- Other names: Conn Mac An Iarla
- Born: Between 1569–1574 Likely Ulster, Ireland
- Died: December 1601 Tír Eoghain, Ulster, Ireland
- Noble family: O'Neill dynasty
- Issue: Feardorcha O'Neill (fl. 1607)
- Father: Hugh O'Neill, Earl of Tyrone
- Mother: Daughter of Brian McPhelim O'Neill

= Conn O'Neill (died 1601) =

Irish soldier (died 1601)

Conn O'Neill (c. 1572–1601), known as Conn Mac An Iarla ("son of the Earl"), was a Gaelic Irish soldier of noble ancestry. The eldest son of Irish lord Hugh O'Neill, Earl of Tyrone, he fought for his father in the Nine Years' War. He was considered illegitimate by English society because his parents' marriage was annulled, thus he has been called Tyrone's "base son" or "bastard".

== Family background ==
Conn was the oldest son of Gaelic Irish lord Hugh O'Neill (Earl of Tyrone, 1585–1614), and his first wife, who was a daughter of Brian McPhelim O'Neill of Clandeboye. Conn's mother was possibly named Katherine or Feodora. He had at least one full-sister, who married Sir Ross McMahon around 1579. Tyrone also had another daughter, possibly a full-sibling of Conn, named Rose. (Note: See her Parentage)

When his grandfather Brian was incriminated in a violent conflict with English colonists, his father Tyrone withdrew any association with Brian by annulling the marriage on grounds of consanguinity. The case was judged in Tyrone's favour by the Archbishop, Official and Registrar of Armagh. The children of this marriage were therefore shut out from Tyrone’s noble lineage, and Conn was considered illegitimate by English society. The eldest son of Tyrone's subsequent marriage, Hugh (c. 1585–1609), was considered his heir.

The Royal Society of Antiquaries of Ireland suggests Conn's birthdate was c. 1577, however by this time his father Tyrone had already remarried to his second wife Siobhán O'Donnell. Conn's birthdate was prior to his father's annulment, meaning he was born sometime between 1569 and 1574.

== Career ==
After the execution of Gaelic lord Hugh Roe MacMahon in late 1590, MacMahon's lands in County Monaghan were divided and granted to English servitors. Tyrone, who had owned part of those lands under brehon law, was financially affected. In July 1592, Tyrone sent Conn on a raid into Trough, County Monaghan, to destabilise the reform settlement. As a result of the raid, court sessions were adjourned. Conn later travelled to Dundalk where he gave a facile account of the event to Lord Deputy William FitzWilliam.

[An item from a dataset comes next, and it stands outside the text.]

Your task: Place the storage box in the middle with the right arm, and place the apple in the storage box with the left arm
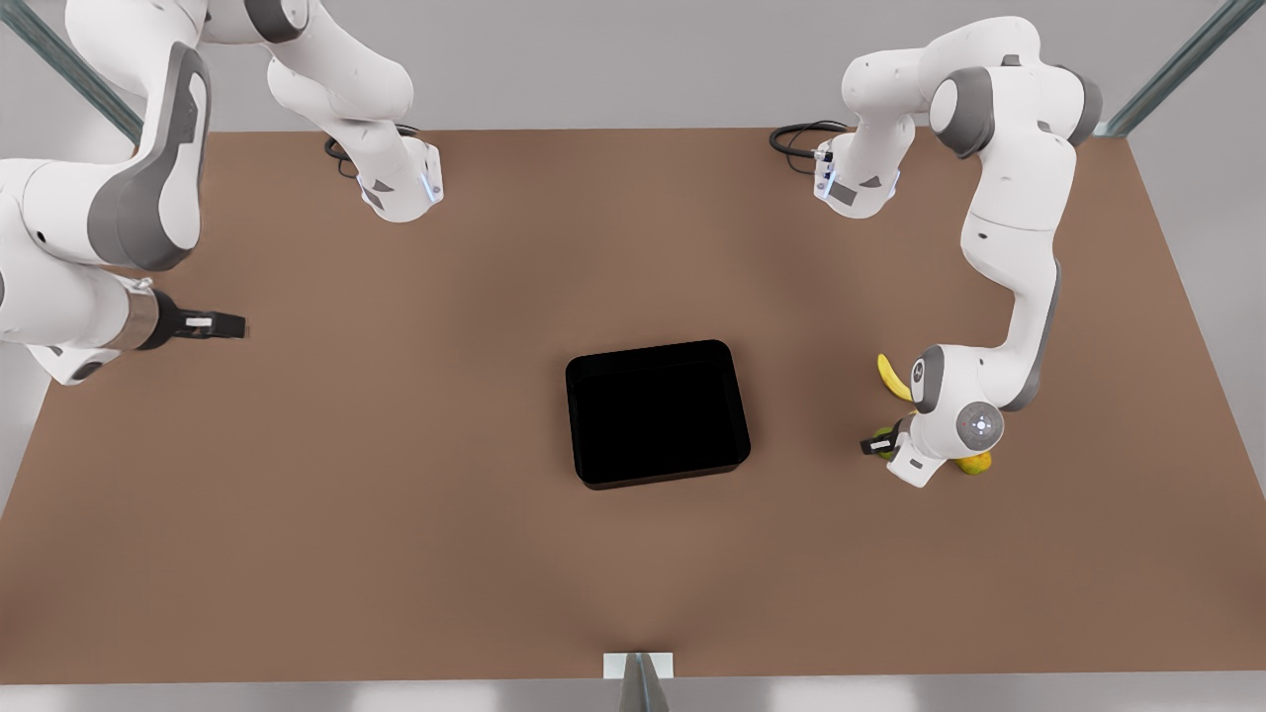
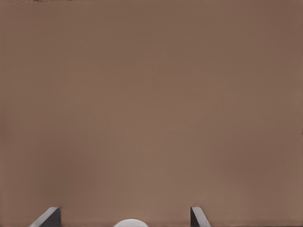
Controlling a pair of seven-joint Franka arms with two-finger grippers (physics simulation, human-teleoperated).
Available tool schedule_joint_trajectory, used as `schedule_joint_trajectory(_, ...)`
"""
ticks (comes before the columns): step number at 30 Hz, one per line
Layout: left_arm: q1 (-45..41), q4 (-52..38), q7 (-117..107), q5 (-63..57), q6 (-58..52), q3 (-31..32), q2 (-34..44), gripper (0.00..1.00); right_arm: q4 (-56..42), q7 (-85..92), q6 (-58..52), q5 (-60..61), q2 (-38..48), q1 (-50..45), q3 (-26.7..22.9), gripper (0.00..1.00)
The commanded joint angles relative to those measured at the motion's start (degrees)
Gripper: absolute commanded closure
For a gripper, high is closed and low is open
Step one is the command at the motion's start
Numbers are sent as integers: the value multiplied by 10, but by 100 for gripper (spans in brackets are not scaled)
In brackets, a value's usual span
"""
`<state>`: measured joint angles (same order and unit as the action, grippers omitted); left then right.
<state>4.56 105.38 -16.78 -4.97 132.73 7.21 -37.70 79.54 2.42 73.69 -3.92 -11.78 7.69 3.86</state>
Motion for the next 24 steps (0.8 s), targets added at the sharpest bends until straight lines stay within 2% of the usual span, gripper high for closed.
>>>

Conn served his father throughout the Nine Years' War. In 1593, Tyrone was charged with sending Conn and Cormac MacBaron O'Neill into Fermanagh to assist the rebel Hugh Maguire. Tyrone claimed that they had travelled into Fermanagh simply to investigate the turmoil there.

When Conn and Henry Oge failed in an attack on Crown forces, Tyrone angrily stated that Conn was not fit to be called his son.

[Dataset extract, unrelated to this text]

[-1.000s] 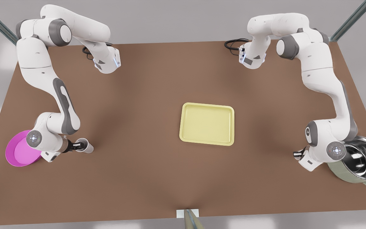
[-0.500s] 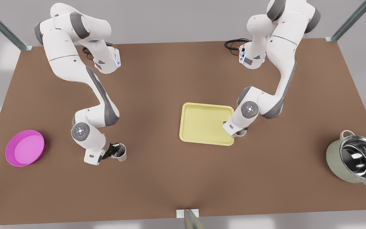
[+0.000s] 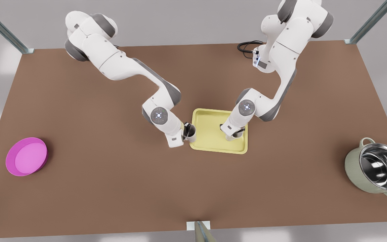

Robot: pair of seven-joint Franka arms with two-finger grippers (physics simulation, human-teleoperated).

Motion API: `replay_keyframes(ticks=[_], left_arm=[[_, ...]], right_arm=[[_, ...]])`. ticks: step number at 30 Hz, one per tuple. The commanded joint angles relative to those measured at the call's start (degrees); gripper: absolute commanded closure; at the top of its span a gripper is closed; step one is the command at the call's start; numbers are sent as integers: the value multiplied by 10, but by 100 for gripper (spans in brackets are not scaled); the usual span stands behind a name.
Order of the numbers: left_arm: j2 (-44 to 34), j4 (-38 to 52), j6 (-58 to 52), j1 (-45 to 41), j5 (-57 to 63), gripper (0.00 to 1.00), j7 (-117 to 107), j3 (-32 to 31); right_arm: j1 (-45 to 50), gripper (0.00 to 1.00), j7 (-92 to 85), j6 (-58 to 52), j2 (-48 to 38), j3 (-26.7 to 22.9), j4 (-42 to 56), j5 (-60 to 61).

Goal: Use both arms to respectively pick up the white IKEA cups from the middle-left and middle-right positions, then place the white IKEA cups onto the middle-middle tray, ensuring that the cups remain upright and do not tip over

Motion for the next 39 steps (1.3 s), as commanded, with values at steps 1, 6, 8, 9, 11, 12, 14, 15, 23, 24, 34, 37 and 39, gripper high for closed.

When Tyrone went into open rebellion in early 1595, Conn was one of his most "efficient" captains. That year Conn took possession of Fort Monaghan. In December 1595, Conn accompanied confederates Hugh Roe O'Donnell and Cormac MacBaron on a raid into Connacht. O'Donnell launched various raids into Connacht this year to expand his territory. Cormac MacBaron and Conn were with O'Donnell to represent Tyrone.

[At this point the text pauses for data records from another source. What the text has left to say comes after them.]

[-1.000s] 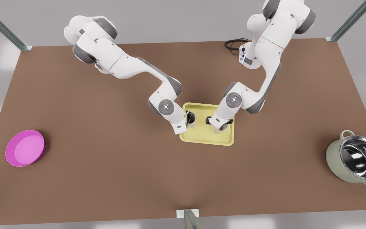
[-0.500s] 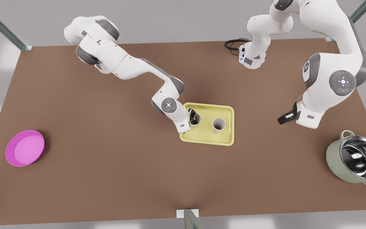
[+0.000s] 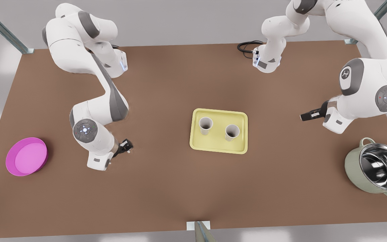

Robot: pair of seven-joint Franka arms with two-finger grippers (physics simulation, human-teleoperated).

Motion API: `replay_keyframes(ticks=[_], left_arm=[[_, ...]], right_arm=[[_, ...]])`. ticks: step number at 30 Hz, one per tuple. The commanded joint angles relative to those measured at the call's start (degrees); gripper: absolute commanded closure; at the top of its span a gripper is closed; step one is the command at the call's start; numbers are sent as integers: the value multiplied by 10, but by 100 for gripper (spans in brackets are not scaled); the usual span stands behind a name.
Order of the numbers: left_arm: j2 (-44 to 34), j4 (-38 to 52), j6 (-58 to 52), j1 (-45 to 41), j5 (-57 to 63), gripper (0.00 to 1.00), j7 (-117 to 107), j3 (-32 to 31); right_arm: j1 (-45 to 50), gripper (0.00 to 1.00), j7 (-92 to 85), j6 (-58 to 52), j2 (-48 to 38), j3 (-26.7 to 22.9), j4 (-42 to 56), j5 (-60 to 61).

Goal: Use both arms to respectively pick up the white IKEA cups from the middle-left and middle-right positions, then place the white IKEA cups onto the middle-middle tray, ensuring that the cups remain upright and do not tip over

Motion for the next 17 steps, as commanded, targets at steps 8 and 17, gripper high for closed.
replay_keyframes(ticks=[8,17], left_arm=[[16,-4,-6,4,-5,0,108,-2],[46,-2,-2,0,-4,0,106,-2]], right_arm=[[-17,0,69,-159,-161,-130,-71,66],[-17,0,69,-93,-197,-130,-143,69]])
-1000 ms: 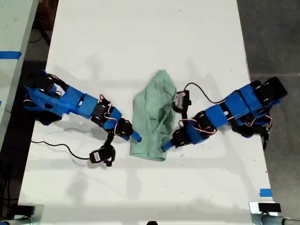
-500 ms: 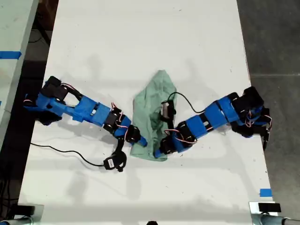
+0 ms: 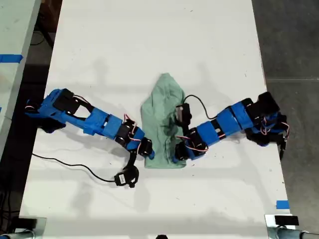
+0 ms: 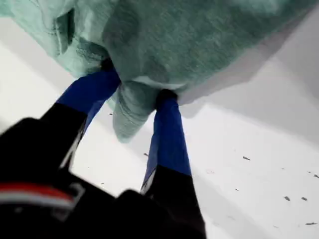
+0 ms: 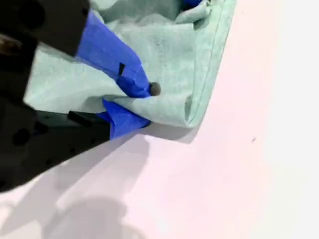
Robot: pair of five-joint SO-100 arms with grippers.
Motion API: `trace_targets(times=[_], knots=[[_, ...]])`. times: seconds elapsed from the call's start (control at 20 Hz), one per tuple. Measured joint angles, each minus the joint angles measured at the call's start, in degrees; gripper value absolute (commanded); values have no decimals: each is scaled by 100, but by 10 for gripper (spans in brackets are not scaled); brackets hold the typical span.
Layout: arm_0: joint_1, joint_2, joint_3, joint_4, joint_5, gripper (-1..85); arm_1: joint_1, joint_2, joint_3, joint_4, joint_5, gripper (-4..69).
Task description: Fold t shirt
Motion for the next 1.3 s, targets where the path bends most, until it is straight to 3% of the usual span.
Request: trace_targets(times=[0.35, 0.55, 0.7, 0.85, 0.9, 0.95, 1.05, 1.1, 1.3], knots=[[26, -193, -360, 9, 272, -1, 35, -88, -264, 35, -149, 5], [35, 255, -343, 360, 563, -1, 167, 97, -949, 378, -879, 5], [-185, 1310, -114, 1081, 756, -1, 932, 1160, -949, 589, -1521, 5], [-1204, 2197, -114, 1854, 1011, 1, 2021, 2197, -800, 756, -2065, 5], [-1644, 2391, -114, 2057, 1134, 50, 2417, 2426, -712, 826, -2224, 5], [-2092, 2496, -114, 2188, 1283, 90, 2795, 2540, -677, 905, -2382, 19], [-2927, 2522, -114, 2259, 1573, 123, 3516, 2575, -677, 1046, -2804, 191], [-3261, 2522, -114, 2259, 1688, 128, 3841, 2575, -677, 1107, -3015, 232], [-4245, 2443, -114, 2452, 2259, 148, 5229, 2575, -677, 1846, -3735, 312]])
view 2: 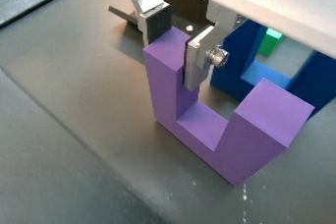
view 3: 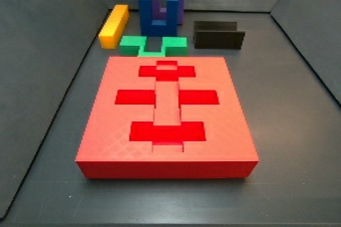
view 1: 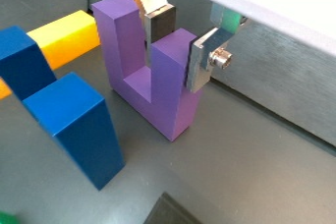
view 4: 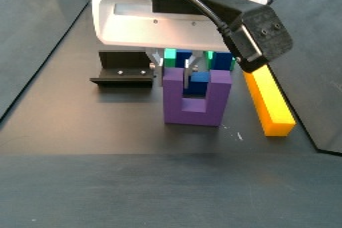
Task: Pick up the purple object. Move up. Move to above the board. Insert the purple object.
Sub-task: Move up, then move to above the board.
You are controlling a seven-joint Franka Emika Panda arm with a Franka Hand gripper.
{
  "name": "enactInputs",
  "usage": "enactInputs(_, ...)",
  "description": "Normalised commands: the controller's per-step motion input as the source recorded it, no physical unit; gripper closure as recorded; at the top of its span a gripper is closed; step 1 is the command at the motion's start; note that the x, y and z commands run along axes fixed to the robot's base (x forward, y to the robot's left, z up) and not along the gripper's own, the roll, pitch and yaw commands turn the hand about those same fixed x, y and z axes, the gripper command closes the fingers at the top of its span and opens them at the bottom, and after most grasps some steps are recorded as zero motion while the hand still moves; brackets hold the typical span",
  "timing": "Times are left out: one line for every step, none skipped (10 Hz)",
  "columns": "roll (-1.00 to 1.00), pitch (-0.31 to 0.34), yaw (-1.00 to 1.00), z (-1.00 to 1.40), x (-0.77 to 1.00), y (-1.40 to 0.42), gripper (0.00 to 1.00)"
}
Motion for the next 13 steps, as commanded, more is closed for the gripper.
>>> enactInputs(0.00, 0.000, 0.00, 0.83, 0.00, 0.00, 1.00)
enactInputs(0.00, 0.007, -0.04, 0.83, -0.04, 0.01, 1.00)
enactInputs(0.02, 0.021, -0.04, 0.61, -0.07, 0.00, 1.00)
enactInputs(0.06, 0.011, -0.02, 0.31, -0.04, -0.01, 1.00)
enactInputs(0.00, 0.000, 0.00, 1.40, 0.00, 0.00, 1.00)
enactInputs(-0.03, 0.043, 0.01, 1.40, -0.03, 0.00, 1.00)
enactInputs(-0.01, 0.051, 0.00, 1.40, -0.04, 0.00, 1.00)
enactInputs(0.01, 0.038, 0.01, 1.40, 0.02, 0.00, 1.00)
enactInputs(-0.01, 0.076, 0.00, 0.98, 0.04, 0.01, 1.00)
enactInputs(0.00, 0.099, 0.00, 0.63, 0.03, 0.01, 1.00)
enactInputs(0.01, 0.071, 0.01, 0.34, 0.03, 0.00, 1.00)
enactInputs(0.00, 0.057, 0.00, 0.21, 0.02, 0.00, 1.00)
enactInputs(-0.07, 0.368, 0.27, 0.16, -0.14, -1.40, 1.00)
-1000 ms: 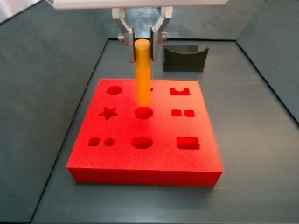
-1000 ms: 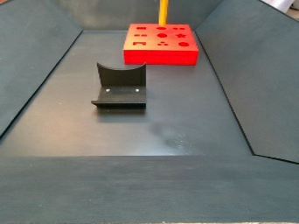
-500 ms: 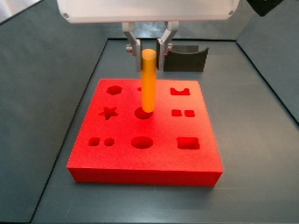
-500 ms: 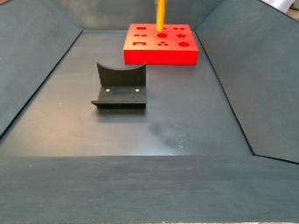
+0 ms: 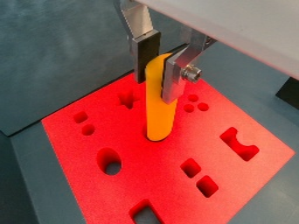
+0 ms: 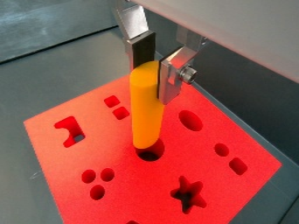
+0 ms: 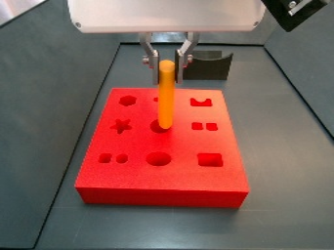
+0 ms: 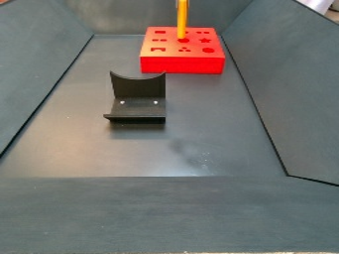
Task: Pick up the oval object. Move up. Move to above the board. Insert the oval object.
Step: Insert the oval object.
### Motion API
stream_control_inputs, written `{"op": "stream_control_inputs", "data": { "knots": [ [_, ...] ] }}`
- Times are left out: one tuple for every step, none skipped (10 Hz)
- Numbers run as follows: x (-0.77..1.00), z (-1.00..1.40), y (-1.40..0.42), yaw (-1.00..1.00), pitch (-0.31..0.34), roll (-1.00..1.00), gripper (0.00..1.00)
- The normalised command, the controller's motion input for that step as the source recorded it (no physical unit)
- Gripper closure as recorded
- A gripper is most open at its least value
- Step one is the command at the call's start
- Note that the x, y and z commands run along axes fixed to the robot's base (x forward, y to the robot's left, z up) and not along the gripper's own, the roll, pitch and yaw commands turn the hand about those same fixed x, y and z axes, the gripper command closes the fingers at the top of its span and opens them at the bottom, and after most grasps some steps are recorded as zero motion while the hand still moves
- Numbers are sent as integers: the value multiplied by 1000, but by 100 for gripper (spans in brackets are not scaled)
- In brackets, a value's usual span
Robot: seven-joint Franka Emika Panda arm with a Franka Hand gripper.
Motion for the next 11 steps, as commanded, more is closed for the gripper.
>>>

In late February 1596, a supply convoy (78 garrons with rations and munitions) headed to a garrison in Armagh was waylaid by Conn and taken to Marlacoo, one of his father's main storehouses.

In 1599, Conn commanded 300 men. He organised a riverside conference with the English on 7 September 1599. He was wounded near Kilmallock in 1600. In 1601, he was at the head of 20 cavaliers and 100 foot soldiers. On 9 December, it was reported that "Con, Tyrone's base son, is lately dead in [Tír Eoghain]".

== Legacy ==
Conn's son, Feardorcha, took part in the Flight of the Earls, leaving Ireland for mainland Europe.

Historian Paul Walsh described Conn as a "capable soldier".